The poor Prince takes post on what Heights there are, on his own side of the Neisse; looks wistfully down upon Zittau, asking How?
About stroke of noon the Austrians, from their Eckartsberg, do a thing which was much talked of.

They open battery of red-hot balls upon Zittau; kindle the roofs of it, shingle-roofs in dry July; set Zittau all on blaze, the 10,000 innocent souls shrieking in vain to Heaven and Earth; and before sunset, Zittau is ashes and red-hot walls, not Zittau but a cinder-heap,--Prussian Garrison not hurt, nor Magazine as yet; Garrison busy with buckets, I should guess, but beginning to find the air grow very hot.

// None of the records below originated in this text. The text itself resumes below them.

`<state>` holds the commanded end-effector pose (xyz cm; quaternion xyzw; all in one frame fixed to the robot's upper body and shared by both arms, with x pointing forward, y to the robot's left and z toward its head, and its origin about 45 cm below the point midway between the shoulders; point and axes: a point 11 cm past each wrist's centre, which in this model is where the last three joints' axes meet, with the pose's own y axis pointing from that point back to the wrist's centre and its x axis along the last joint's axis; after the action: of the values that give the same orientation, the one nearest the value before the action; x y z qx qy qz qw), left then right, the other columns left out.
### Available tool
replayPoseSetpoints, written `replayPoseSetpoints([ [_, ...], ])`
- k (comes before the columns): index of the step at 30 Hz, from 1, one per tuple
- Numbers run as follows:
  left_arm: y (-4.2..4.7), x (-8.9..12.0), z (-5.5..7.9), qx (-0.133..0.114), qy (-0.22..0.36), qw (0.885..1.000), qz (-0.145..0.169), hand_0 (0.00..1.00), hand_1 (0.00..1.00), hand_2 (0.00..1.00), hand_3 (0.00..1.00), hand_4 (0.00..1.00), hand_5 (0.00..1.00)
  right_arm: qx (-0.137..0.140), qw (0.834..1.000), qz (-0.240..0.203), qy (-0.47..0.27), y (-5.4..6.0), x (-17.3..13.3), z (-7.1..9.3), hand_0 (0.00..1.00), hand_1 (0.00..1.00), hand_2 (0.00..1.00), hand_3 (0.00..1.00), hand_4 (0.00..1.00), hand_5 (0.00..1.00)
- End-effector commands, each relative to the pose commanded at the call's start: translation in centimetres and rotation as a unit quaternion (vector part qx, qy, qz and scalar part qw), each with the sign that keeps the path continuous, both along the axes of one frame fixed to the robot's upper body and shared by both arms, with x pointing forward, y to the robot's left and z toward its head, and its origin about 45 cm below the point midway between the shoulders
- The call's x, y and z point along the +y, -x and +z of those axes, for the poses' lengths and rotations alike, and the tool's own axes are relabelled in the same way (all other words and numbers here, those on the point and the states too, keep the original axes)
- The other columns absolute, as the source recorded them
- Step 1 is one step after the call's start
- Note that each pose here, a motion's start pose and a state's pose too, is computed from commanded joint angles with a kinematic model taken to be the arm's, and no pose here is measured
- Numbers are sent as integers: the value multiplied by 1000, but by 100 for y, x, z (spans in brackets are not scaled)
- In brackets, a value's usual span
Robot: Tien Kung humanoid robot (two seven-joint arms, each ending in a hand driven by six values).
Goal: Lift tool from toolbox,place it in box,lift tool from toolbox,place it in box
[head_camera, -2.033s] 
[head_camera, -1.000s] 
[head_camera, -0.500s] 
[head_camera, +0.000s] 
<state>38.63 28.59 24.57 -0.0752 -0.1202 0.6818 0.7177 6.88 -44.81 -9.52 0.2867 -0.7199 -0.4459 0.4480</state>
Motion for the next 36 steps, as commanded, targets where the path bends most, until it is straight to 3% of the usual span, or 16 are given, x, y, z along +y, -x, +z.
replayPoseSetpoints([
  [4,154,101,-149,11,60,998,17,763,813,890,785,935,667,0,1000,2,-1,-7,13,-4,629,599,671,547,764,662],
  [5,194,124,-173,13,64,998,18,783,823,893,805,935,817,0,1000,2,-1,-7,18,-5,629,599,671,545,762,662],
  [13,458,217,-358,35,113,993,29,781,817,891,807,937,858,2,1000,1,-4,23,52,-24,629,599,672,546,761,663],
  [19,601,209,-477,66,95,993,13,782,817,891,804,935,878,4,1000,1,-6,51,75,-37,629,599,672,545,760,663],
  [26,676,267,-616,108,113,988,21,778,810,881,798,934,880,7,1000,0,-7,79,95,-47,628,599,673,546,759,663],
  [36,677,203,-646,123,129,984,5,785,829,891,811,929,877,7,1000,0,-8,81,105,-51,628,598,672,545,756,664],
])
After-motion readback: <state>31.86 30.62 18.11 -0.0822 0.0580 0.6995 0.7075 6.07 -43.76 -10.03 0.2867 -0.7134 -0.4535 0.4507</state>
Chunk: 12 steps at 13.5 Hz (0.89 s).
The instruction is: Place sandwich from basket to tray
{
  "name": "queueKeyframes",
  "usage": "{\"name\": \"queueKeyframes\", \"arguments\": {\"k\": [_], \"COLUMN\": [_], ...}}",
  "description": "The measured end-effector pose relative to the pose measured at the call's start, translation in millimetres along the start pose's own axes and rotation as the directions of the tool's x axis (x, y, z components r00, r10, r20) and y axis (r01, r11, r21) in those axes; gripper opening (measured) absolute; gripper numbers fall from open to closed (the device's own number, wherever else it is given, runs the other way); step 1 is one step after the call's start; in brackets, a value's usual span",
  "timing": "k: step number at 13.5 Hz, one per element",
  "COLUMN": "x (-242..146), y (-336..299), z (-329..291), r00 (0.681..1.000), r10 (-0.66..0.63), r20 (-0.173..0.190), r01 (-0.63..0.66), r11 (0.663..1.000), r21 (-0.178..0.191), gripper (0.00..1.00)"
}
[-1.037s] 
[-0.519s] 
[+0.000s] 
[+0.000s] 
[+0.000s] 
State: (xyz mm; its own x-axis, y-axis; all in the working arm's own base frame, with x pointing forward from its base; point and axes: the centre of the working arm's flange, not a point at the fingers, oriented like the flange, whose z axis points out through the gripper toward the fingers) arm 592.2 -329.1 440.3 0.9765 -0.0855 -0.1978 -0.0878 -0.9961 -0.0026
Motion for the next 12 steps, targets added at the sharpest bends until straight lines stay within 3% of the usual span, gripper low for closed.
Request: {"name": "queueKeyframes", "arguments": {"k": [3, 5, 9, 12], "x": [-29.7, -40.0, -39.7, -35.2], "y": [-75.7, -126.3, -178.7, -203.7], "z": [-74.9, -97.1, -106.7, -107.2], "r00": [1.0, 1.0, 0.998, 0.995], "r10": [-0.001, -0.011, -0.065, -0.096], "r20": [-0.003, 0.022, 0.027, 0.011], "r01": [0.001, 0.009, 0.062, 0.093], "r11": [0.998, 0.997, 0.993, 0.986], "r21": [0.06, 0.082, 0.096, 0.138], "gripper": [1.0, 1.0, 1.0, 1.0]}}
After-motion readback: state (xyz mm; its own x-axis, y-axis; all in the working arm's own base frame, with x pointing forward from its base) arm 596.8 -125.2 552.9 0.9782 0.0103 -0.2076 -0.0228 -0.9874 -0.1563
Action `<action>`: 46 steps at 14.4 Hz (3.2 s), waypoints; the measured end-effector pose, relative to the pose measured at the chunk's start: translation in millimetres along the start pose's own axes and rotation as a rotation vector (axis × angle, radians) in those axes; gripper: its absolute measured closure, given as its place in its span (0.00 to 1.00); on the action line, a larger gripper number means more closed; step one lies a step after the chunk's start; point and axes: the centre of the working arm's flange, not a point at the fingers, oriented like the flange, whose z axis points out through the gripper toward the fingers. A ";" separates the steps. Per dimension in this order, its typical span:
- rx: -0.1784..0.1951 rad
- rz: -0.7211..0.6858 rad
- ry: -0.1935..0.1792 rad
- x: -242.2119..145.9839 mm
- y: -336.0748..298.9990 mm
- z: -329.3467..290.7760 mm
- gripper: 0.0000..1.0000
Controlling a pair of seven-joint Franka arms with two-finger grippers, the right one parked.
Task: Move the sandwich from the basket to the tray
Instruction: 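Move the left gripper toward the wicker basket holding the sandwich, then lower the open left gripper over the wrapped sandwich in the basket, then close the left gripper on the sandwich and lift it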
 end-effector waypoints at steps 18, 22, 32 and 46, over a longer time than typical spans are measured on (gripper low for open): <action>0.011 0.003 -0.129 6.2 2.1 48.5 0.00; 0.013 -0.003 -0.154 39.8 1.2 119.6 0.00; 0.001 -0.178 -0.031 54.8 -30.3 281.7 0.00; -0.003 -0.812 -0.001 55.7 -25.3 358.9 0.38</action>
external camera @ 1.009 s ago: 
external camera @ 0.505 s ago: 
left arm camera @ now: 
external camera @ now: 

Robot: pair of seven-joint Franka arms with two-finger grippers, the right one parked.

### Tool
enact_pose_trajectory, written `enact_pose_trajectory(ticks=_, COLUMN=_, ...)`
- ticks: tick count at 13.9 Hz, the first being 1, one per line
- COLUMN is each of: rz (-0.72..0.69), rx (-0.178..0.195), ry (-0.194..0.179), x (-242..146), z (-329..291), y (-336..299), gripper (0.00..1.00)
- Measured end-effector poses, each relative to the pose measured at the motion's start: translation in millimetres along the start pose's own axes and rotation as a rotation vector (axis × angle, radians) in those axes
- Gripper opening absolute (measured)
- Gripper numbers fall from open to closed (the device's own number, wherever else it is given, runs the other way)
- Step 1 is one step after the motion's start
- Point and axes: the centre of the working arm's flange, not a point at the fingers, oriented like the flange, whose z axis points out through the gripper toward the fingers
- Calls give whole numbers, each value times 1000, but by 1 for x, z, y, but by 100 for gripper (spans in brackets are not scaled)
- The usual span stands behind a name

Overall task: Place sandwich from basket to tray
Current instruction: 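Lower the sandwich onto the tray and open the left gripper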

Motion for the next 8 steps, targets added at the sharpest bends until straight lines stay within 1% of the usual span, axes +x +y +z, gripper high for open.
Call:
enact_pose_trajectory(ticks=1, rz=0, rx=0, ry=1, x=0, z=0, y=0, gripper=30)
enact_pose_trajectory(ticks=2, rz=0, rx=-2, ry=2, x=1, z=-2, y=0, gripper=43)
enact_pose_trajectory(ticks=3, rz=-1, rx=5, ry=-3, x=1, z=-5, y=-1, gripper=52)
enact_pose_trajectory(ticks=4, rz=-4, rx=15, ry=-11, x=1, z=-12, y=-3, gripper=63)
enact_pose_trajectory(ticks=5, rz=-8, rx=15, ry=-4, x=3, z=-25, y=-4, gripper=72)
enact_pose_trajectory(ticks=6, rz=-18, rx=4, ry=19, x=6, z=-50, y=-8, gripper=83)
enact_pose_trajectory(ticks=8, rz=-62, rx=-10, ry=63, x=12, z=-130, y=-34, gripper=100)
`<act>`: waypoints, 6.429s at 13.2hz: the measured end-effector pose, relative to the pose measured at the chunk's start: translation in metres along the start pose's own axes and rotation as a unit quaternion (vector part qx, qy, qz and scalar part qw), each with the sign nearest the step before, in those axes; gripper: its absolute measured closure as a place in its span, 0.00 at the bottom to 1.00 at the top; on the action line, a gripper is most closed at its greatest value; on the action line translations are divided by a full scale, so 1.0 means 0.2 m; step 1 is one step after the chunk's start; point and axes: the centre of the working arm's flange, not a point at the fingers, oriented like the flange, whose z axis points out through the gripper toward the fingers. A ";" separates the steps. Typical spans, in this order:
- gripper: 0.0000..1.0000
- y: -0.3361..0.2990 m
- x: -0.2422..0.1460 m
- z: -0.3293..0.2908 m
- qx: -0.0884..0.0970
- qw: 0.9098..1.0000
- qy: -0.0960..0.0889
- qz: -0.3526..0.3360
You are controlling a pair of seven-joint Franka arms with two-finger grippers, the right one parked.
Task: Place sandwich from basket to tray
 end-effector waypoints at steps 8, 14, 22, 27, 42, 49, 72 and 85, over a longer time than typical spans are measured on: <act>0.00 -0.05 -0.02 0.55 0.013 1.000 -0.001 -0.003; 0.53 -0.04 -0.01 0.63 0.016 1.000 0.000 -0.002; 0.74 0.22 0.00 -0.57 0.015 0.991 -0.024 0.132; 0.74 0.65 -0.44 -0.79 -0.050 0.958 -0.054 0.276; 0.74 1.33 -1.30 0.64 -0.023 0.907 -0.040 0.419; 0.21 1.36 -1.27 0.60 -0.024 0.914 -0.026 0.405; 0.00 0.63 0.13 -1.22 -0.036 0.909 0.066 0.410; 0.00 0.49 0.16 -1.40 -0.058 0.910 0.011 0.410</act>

On the morrow morning, Zittau is a smouldering cinder-heap, hotter and hotter to the Prussian Garrison; and does not exist as a City.
One of the most inhuman actions ever heard of in War, shrieks universal Germany; asks itself what could have set a chivalrous Karl upon this devil-like procedure?
"Protestants these poor Zittauers were; shone in commerce; no such weaving, industrying, in all Teutschland elsewhere: Hah! An eye-sorrow, they, with their commerce, their weavings and industryings, to Austrian Papists, who cannot weave or trade ?" that was finally the guess of some persons;--wide of the mark, we may well judge.
Prince Xavier of Saxony, present in the Camp too, made no remonstrance, said others.

Alas, my friends, what could Xavier probably avail, the foolish fellow, with only three regiments?
Prince Karl, it was afterwards evident, could have got Zittau unburnt; and could even have kept the Prussians out of Zittau altogether.

Zittau surely would have been very useful to Prince Karl.